» **GOAL OF THE EXERCISE**
Only the lines from the one containing "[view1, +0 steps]" through the end of the data below are to be repeated, exactly as given, without pictures.

» **GIVEN INFORMATION**
◇ ◇ ◇ ◇ ◇

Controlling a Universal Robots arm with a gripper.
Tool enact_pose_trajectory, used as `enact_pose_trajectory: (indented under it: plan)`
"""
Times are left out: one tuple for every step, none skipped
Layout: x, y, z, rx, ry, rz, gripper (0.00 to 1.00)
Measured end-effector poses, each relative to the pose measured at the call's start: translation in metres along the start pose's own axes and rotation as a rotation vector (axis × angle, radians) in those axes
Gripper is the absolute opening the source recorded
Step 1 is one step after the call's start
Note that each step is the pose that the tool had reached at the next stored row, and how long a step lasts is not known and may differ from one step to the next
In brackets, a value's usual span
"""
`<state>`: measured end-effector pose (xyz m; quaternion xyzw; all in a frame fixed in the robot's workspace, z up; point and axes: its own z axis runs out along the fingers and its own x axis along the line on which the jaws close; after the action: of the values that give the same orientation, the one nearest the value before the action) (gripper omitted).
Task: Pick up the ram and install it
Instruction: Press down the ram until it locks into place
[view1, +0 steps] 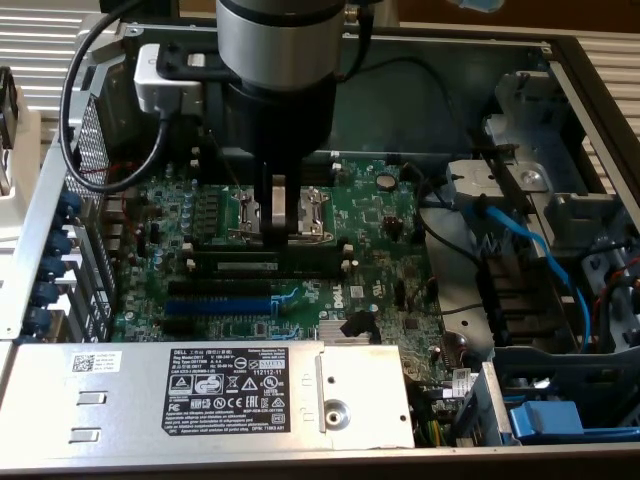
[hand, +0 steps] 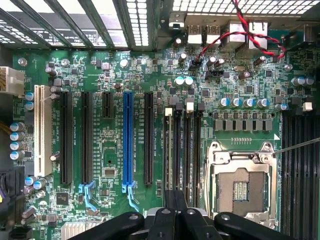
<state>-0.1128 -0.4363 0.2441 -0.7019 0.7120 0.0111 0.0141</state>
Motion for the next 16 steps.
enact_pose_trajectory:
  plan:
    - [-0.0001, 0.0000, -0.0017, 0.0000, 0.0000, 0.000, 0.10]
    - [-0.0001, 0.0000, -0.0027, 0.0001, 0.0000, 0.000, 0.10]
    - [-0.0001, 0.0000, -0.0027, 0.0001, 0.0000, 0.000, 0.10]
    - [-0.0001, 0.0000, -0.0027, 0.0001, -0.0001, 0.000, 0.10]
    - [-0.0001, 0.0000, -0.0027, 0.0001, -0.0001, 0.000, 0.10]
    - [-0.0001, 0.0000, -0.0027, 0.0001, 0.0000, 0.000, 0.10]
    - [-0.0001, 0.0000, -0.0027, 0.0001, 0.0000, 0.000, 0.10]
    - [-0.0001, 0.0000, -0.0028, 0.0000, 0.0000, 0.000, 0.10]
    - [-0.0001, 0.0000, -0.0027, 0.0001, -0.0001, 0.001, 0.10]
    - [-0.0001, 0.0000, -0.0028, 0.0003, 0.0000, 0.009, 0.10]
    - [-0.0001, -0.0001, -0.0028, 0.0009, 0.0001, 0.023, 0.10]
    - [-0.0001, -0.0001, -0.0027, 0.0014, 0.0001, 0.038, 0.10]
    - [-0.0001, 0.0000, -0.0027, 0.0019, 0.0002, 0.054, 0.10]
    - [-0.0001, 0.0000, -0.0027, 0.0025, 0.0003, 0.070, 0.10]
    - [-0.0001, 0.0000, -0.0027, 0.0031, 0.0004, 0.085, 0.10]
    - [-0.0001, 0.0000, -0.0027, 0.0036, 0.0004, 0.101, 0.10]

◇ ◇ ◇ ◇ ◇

» **SOLUTION FOR THIS EXERCISE**
[view1, +0 steps] 
[hand, +0 steps] 
<state>-0.1128 -0.4363 0.2441 -0.7019 0.7120 0.0111 0.0141</state>
Motion for the next 16 steps.
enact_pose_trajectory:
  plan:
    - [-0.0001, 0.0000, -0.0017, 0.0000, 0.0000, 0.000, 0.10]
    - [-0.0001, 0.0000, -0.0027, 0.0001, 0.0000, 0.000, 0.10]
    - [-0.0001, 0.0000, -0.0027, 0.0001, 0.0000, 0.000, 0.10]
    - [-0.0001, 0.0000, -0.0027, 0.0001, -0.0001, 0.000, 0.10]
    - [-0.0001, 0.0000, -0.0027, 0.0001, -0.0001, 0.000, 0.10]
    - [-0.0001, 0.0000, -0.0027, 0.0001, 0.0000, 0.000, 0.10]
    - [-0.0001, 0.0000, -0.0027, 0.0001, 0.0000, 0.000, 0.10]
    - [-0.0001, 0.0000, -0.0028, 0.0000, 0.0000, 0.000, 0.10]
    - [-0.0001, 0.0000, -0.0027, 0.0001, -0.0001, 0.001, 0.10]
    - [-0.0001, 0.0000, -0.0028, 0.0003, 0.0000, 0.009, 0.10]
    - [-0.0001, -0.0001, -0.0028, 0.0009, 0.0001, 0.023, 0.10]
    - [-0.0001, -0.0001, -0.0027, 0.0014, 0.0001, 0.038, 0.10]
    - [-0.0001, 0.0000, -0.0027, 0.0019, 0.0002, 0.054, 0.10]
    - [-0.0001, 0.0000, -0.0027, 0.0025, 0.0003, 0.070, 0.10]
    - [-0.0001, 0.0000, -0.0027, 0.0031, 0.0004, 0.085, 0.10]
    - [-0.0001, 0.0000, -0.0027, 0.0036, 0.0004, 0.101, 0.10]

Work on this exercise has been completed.